-- DESCRIPTION OF THE TASK --
Which of the lines below hold "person"? Please return each one.

-- DATA EXCERPT --
------------------------------------------------

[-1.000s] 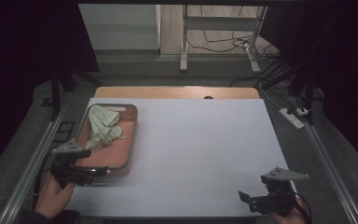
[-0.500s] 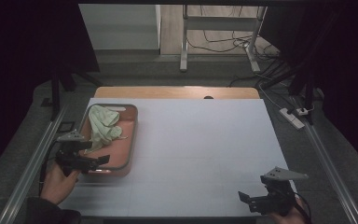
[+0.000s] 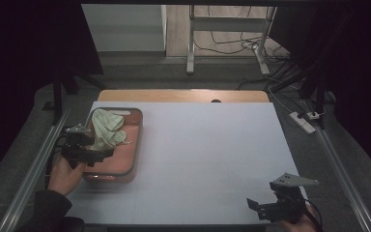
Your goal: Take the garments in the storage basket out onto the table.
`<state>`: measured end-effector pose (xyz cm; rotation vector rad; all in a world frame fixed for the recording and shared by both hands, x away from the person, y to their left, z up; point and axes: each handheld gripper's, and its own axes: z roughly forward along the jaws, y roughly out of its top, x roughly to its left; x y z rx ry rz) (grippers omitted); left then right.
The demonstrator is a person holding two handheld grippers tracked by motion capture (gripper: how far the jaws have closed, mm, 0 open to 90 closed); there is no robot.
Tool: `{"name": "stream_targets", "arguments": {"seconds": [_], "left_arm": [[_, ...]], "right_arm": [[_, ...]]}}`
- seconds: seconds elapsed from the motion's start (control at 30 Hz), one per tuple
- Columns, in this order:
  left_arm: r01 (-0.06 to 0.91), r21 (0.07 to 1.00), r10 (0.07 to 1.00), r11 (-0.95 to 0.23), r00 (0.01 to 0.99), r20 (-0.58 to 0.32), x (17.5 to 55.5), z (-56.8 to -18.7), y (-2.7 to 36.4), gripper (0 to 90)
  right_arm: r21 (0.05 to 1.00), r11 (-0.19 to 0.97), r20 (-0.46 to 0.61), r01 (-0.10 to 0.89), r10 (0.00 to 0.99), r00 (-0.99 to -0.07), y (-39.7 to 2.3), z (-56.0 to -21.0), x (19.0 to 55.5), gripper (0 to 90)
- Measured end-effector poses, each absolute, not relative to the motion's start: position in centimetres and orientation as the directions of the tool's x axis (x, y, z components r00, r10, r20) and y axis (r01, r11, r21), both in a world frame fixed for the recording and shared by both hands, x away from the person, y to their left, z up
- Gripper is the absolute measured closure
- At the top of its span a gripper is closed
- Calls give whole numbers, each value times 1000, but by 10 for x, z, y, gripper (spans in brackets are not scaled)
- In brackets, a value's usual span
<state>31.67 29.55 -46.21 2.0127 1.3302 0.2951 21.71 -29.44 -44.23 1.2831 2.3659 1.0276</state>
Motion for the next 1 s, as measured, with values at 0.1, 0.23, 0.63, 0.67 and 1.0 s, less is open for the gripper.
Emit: {"name": "stream_targets", "arguments": {"seconds": [0.1, 0.23, 0.63, 0.67, 1.0], "left_arm": [[732, 645, 884, -221, 429, -185, 326, -463, 296, 31], [748, 627, 890, -217, 415, -187, 339, -463, 294, 35], [797, 572, 913, -194, 359, -192, 376, -470, 294, 42], [800, 568, 912, -194, 360, -196, 379, -471, 293, 37], [842, 491, 926, -224, 342, -162, 407, -488, 284, 43]], "right_arm": [[690, 361, 101, 628, 810, -577, -294, -442, 217, 0], [689, 363, 100, 627, 810, -578, -294, -442, 217, 0], [689, 370, 97, 623, 805, -585, -294, -443, 218, 1], [688, 372, 96, 623, 805, -586, -294, -443, 218, 1], [684, 377, 97, 625, 802, -589, -293, -443, 217, 6]]}}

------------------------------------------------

-- SOLUTION TO THE EXERCISE --
`<state>`: measured end-effector pose (xyz cm; rotation vector rad; all in a world frame fixed for the recording and shared by both hands, x away from the person, y to their left, z up; point and axes: each handheld gripper's, and its own axes: z roughly forward along the jaws, y roughly out of its top, x roughly to its left; x y z rx ry rz) (grippers omitted); left then right.
The demonstrator is a person holding two handheld grippers tracked by motion capture (gripper: how far the jaws have closed, mm, 0 open to 90 closed); there is no robot.
- Measured end-effector poses, each absolute, not relative to the motion's start: position in centimetres and orientation as the directions of the tool's x axis (x, y, z components r00, r10, r20) and y axis (r01, r11, r21), both in a world frame fixed for the recording and shared by both hands, x away from the person, y to their left, z up

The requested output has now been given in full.